Antes de llegar a la mesa –mesas largas, en su mayoría, que suelen albergar grupos de amigos que celebran el reencuentro y familias grandes que celebran la vida–, los visitantes pasan al lado de este horno y de esta parrilla que son, en buena medida, los protagonistas de un restaurante que está en medio del campo e integrado a la región con todos los sentidos. Y en todos los sentidos.
Para Rueda, que hizo célebres algunos restaurantes en Bogotá como Donostia y Tábula, es fundamental integrarse con el entorno. Con las tradiciones de la región en donde está ubicado. Con la historia de las comunidades que la han habitado.
Por eso, Oriente tiene un mirador hacia la laguna de Tominé y hacia los bosques de árboles barbados que marcan el camino hacia el agua. Por eso, al restaurante le dan forma una serie de muros de tapia pisada, que es una técnica de construcción de los campesinos de los Andes.

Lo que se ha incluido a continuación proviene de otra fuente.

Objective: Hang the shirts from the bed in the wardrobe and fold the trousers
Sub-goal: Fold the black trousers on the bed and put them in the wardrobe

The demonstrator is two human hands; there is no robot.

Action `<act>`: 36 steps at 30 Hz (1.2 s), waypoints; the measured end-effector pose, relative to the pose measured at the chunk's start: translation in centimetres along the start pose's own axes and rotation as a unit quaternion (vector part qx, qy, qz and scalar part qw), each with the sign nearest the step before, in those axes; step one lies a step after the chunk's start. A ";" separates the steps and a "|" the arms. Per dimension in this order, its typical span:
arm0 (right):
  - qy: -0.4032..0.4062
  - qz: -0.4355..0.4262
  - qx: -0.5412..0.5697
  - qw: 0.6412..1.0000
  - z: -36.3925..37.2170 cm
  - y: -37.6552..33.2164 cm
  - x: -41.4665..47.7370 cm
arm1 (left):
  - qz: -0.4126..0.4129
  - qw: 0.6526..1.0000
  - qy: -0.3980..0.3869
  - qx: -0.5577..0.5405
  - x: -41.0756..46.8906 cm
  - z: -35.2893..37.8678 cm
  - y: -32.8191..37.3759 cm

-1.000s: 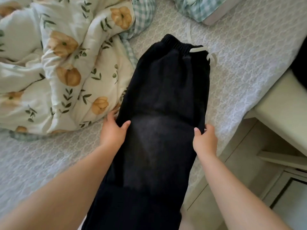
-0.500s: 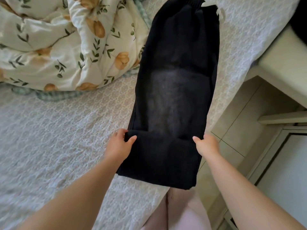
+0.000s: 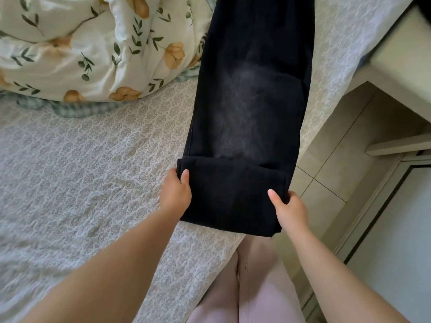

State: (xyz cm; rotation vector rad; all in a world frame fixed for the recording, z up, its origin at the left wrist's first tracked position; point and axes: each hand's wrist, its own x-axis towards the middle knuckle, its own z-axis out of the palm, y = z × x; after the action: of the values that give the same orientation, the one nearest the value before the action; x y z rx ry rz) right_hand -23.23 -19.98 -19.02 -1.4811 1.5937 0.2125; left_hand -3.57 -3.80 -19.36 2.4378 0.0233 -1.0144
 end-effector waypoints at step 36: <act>-0.011 -0.103 -0.025 0.994 -4.3 -9.5 7.4 | 0.099 0.990 -0.103 -0.003 6.3 -3.1 9.4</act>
State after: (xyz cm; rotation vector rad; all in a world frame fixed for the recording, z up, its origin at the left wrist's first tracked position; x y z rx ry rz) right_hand -16.09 -30.52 -17.56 -1.6646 1.4154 0.1499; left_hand 4.86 -11.70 -17.61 2.2648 -0.2799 -1.1650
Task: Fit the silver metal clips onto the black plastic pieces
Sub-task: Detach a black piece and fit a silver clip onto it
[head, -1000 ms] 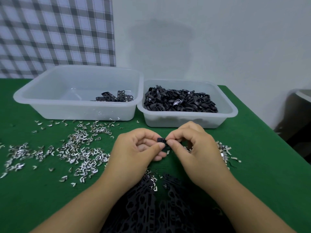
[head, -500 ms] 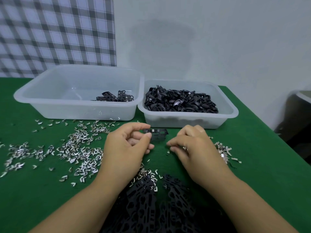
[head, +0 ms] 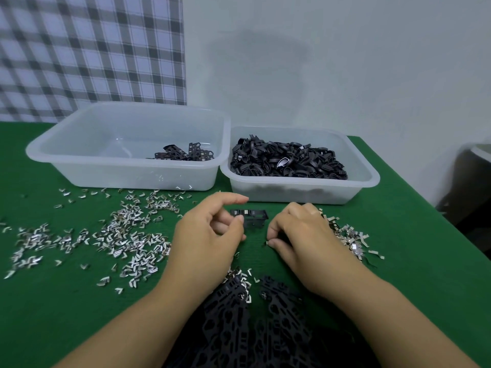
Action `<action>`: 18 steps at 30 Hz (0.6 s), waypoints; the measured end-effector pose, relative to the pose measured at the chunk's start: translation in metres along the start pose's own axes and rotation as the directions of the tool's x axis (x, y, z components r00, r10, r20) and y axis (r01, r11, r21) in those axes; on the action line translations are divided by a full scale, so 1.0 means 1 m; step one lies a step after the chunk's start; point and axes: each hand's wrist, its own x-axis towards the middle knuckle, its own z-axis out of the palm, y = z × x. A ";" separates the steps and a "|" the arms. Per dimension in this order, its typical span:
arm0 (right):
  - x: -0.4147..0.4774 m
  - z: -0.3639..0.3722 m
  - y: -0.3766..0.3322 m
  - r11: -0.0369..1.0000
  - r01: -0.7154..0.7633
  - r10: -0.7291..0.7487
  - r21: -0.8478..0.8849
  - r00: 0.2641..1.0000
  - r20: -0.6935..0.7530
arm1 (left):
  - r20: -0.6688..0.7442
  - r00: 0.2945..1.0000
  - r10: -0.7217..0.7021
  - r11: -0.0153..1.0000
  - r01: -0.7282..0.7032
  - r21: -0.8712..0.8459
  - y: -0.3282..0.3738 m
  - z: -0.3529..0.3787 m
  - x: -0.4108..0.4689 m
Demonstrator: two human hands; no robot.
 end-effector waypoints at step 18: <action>-0.007 -0.009 -0.011 0.991 0.053 -0.040 0.121 0.994 -0.106 | 0.148 0.972 0.184 0.941 -0.218 0.260 0.005 0.001 -0.004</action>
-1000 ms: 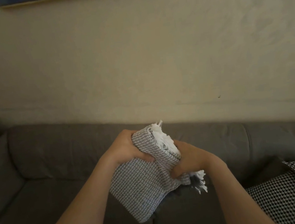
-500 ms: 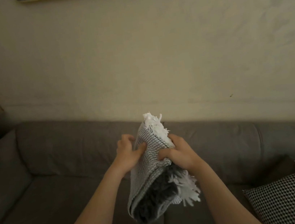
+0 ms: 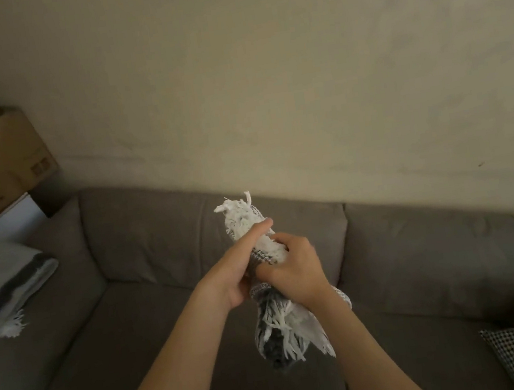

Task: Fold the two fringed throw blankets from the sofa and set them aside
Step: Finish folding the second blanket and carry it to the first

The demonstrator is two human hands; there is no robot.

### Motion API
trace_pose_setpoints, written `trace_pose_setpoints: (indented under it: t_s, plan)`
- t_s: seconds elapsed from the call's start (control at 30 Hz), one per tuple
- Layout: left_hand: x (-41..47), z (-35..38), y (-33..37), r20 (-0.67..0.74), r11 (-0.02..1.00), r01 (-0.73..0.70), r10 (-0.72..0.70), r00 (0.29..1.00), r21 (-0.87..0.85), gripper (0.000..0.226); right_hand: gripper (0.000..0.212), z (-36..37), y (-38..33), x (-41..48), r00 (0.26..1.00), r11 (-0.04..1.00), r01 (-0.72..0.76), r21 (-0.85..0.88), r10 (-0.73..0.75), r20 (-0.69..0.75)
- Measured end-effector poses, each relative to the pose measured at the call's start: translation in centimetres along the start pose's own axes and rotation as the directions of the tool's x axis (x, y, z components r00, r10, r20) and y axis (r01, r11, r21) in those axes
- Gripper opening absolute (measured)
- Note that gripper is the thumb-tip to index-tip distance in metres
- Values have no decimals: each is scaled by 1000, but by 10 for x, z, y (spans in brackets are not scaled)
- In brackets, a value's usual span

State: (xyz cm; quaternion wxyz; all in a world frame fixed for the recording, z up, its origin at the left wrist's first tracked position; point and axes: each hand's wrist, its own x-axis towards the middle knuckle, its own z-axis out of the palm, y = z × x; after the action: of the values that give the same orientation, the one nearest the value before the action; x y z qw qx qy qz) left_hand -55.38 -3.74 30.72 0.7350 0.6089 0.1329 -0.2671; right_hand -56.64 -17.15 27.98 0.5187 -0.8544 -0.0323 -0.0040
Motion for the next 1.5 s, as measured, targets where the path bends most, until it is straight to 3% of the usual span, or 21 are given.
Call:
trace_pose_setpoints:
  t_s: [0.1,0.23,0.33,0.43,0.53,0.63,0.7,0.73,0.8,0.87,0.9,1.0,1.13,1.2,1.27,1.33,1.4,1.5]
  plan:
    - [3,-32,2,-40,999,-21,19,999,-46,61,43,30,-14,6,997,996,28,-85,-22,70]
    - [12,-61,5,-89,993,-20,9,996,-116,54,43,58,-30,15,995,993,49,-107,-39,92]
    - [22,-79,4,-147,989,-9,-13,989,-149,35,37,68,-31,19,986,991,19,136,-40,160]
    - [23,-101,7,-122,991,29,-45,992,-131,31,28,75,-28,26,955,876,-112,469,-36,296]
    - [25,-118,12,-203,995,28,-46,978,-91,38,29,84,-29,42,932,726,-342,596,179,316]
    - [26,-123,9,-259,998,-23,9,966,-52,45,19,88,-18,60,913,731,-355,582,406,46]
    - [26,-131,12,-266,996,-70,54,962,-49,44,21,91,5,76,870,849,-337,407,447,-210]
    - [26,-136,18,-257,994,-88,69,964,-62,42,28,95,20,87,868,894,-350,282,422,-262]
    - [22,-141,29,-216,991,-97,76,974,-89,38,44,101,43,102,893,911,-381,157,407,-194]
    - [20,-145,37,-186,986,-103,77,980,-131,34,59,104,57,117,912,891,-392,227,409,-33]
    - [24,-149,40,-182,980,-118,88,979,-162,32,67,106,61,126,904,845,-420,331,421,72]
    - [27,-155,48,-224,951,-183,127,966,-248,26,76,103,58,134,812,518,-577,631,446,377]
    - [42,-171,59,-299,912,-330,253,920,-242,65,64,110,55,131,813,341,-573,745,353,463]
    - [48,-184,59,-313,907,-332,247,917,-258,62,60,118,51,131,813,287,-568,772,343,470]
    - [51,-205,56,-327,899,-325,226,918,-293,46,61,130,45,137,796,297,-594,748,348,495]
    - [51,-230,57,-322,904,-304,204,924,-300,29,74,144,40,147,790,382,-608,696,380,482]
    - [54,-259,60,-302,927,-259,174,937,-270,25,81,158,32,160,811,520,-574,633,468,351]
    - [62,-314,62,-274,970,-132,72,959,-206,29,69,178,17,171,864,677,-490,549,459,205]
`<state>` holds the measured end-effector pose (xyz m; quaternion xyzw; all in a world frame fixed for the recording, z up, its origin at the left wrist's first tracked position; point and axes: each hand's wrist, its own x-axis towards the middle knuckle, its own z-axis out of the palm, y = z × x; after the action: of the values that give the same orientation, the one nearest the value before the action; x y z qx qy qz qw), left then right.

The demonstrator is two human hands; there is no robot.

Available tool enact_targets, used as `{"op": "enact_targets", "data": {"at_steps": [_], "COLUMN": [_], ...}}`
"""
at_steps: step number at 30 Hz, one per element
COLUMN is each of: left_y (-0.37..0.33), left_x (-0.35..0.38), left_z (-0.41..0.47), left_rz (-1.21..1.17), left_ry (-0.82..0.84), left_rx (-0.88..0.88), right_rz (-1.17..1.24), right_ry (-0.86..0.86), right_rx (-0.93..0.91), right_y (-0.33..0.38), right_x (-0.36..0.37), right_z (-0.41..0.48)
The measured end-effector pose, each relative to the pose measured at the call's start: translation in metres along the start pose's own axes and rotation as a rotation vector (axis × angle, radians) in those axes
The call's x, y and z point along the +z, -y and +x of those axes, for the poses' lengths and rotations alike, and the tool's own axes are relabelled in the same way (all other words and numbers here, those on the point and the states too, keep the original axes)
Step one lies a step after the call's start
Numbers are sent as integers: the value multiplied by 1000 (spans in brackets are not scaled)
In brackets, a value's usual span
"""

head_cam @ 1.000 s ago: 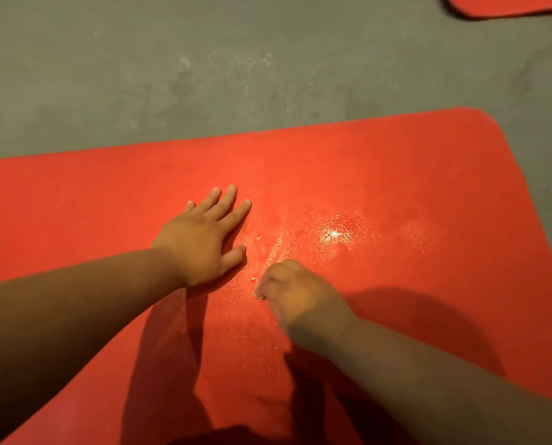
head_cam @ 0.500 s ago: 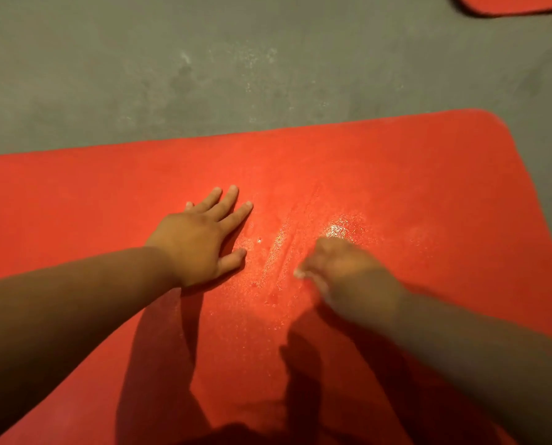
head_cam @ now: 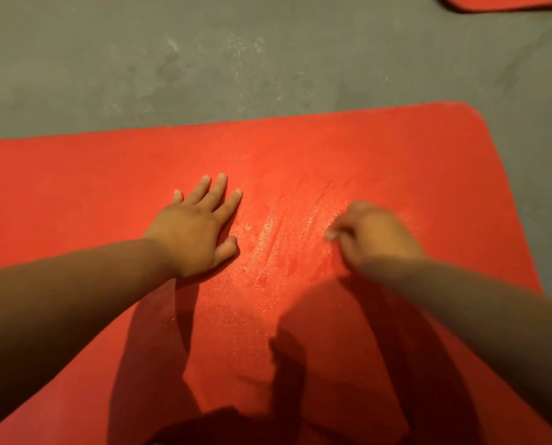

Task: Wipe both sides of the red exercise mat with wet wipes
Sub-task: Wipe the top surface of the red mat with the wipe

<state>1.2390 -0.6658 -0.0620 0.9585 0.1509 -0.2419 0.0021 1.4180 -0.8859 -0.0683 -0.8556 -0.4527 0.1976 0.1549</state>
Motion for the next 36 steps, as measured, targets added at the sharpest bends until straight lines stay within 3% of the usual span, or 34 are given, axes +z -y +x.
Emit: {"op": "enact_targets", "data": {"at_steps": [3, 5, 7, 10, 11, 12, 15, 17, 19, 24, 26, 30, 32, 34, 36], "left_y": [-1, 0, -1, -3, -4, -4, -3, -2, -2, -10, -13, -17, -25, -38, -54], "left_x": [-1, -2, -2, -9, -10, -11, -11, -8, -7, -2, 1, 1, -1, -7, -8], "left_z": [2, 3, 1, 0, 1, 3, 4, 4, 4, 2, 3, 7, 12, 16, 23], "left_rz": [0, 1, -7, -55, -71, -88, -123, -112, -100, -148, -193, -268, -381, -497, -547], "left_ry": [14, 28, 30, 36, 40, 37, 27, 16, 6, 20, -3, -261, -336, -291, -231], "left_rx": [11, 8, -5, -25, -25, -22, -26, -24, -25, -56, -71, 115, 301, 420, 501], "right_rz": [-111, -118, -38, -2, -4, 13, 18, -14, -1, 218, 206, 187, 273, 452, 823], "right_ry": [-224, -263, -176, 116, 153, 144, -80, -221, -218, -49, -65, -297, -163, 59, 117], "right_rx": [293, 370, 259, -138, -176, -101, 351, 511, 490, 202, 236, 640, 663, 624, 706], "right_y": [-36, -26, 6, 50, 46, 35, -13, -29, -11, 68, 56, 14, 20, 40, 54], "right_x": [-29, -21, 2, 26, 23, 16, -18, -31, -20, 36, 31, -9, -15, -11, -16], "right_z": [37, 29, 1, -45, -42, -31, 12, 20, 7, -54, -50, -35, -28, -24, -24]}}
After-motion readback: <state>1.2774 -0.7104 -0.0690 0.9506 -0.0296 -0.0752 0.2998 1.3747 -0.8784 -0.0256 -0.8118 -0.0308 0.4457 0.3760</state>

Pero, más allá de las apariencias y el paisaje –que no es poca cosa–, Tomás Rueda ha querido que en su restaurante estén los ingredientes de la región, que les compra directamente a quienes los cultivan. Que estén las truchas que nadan hasta la víspera en lagunas del altiplano cundiboyacense, en lugar de los salmones importados de los mares del norte o los mariscos del Pacífico. Que estén las remolachas y las ahuyamas que han formado parte de la alimentación de los pobladores de estas tierras desde hace varios siglos. Que esté la leña y que esté el humo que forma parte del imaginario del campo colombiano... esa leña que da abrigo a quienes habitan la casa y que al mismo tiempo les permite preparar las recetas que han aprendido de sus antepasados.
Desde los restaurantes, cuyas cocinas lideró antes, Rueda empezó a promover la idea de la cocina de mercado, de ofrecer lo que está en temporada, lo que mejor se ha dado por esos días, lo que tiene más potencial. Acá lo aplica a rajatabla, y le gusta ir de paseo a los pueblos vecinos para conocer tradiciones, probar ingredientes, imaginar nuevas posibilidades.
Sí, posibilidades. Y, en ese sentido, lo suyo es también un laboratorio. Pero no de espumas y de esferas, sino de posibilidades –vuelvo al término– en torno a un producto. Así, de alguna de sus correrías llega, por ejemplo, con un tubérculo de la región, reúne a su gente y empiezan a pensar en todo lo que podrían hacer con él. De qué manera podrían sacarle el mayor provecho.
Eso sí, sin perder de vista la cultura de la que venimos, ese carácter del colombiano frente a la comida. Ese gusto por ciertos sabores, por la abundancia –sin desperdicio–, por las recetas de las abuelas... Tomás Rueda lo tiene claro: casi siempre, cuando le pregunta a un cocinero por ese lugar entrañable con el que sueña en ir a comer, habla de la casa materna, de las casas de los antepasados, de los sabores de crianza, de los aromas de hogar... y eso, de alguna manera, es fundamental en la propuesta de Oriente: que sea un lugar para llevar platos al centro de la mesa y compartir. Que en un rincón de la mesa pidan un asado de tira, y en el otro, un arroz meloso o una paletilla de cordero, y todos prueben de aquí y de allá.
Sí, Oriente es un lugar para compartir. Abre regularmente de viernes a domingo, y allí encuentra uno familias que han escapado del cemento y han viajado en busca de tradiciones, en busca de costumbres, en busca de ese jolgorio que propicia una buena mesa.
“Quería una cocina que hablara de nosotros –explica Tomás Rueda– y que fuera consciente de que un cocinero no solo sirve comida, sino que sirve alimento; consciente de que una parte de los cocineros viaja en cada plato que sirve; consciente de que la alimentación debe ser buena para el hombre y también para el planeta”.
En una época en la que la técnica, el espectáculo, la decoración y el enigma se están adueñando de tantas cocinas, resulta maravilloso encontrar una propuesta como la de Oriente, de cocciones largas y vajillas artesanales –como las de La Chamba y Carmen de Viboral–, de carnes que son capaces de extraer el alma de los huesos a los que van adheridas, de vegetales en cuya preparación cada vez encuentran una vuelta de tuerca...
En Oriente no hay carta... los platos están escritos en los tableros, con lo mejor que ha aparecido en el mercado: una bondiola que irá muy bien con durazno asado, una terrina de conejo con pistacho y feijoa, un tartare de trucha arco iris, un paletero de res con hongos y tucupí, una canilla al horno de leña... para llevar al centro de la mesa y compartir.